Problem requirements: Search the data for the string "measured" and copy each line in which it appears.

Data section:
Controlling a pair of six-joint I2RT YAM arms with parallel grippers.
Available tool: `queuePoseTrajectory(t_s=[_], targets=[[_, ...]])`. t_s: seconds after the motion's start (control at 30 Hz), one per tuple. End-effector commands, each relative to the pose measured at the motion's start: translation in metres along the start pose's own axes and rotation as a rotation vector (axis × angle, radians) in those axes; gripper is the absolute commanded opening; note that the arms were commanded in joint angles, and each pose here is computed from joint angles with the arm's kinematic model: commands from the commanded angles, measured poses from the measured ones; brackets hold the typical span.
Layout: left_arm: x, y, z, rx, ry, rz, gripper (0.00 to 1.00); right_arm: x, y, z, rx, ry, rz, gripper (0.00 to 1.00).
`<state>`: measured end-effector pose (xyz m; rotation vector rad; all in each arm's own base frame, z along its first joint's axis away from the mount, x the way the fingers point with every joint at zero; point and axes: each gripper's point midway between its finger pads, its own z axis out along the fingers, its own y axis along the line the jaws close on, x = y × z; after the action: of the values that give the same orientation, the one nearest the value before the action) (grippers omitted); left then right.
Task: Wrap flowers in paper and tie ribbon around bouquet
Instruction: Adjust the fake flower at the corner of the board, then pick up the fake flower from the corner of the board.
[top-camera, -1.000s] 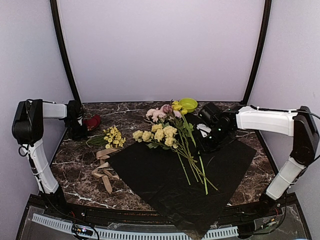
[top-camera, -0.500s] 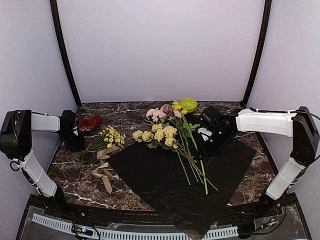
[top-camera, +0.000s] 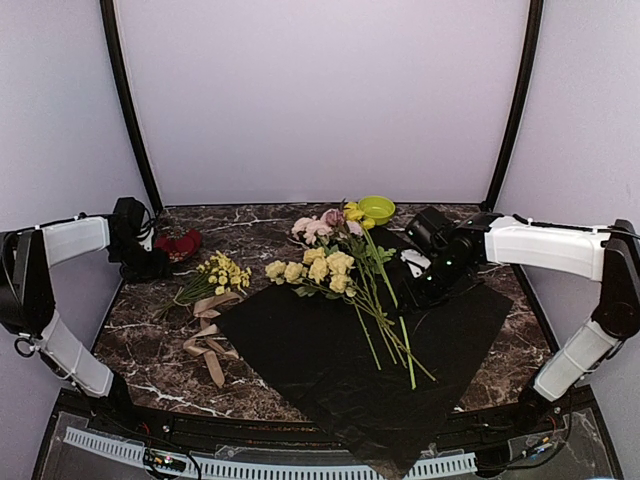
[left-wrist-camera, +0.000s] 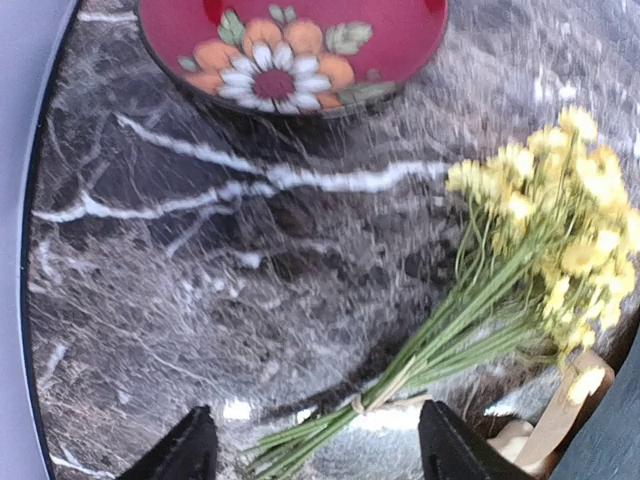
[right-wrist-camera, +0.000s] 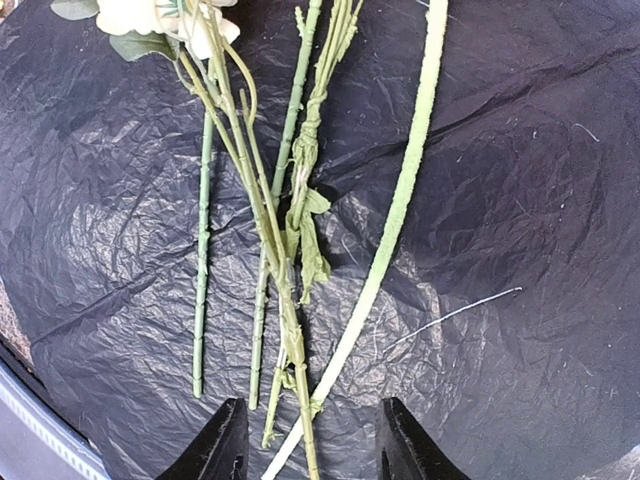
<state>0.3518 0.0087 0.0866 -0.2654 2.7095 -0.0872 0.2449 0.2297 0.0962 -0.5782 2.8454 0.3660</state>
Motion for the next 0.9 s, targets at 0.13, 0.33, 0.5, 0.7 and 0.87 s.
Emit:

Response box:
Available tool: `queuePoseTrajectory(t_s=[_], targets=[[_, ...]])`. t_s: seconds after the motion's start (control at 30 Hz), one per tuple. End-effector commands, each relative to the pose measured at the motion's start: translation in metres along the start pose's own axes and rotation as a rotation vector (axis × angle, radians) in those axes; gripper is the absolute commanded opening; note that the arms were commanded in joint angles, and each pose here is computed from joint angles with the arm's kinematic model: commands from the commanded angles, measured poses from the measured ones; brackets hold the typical span.
`<state>`: measured end-effector pose (xyz m; rotation vector rad; all in each arm's own base frame, z along its first joint's axis away from the mount, x the way the fingers point with every joint at zero; point and axes: each gripper's point midway between its finger pads, its own z axis out along the fingers, its own y axis along the line the jaws close on, x = y × z; after the action: of the values that give the same orientation, the one nearest the value before the action) (grippers omitted); left then right.

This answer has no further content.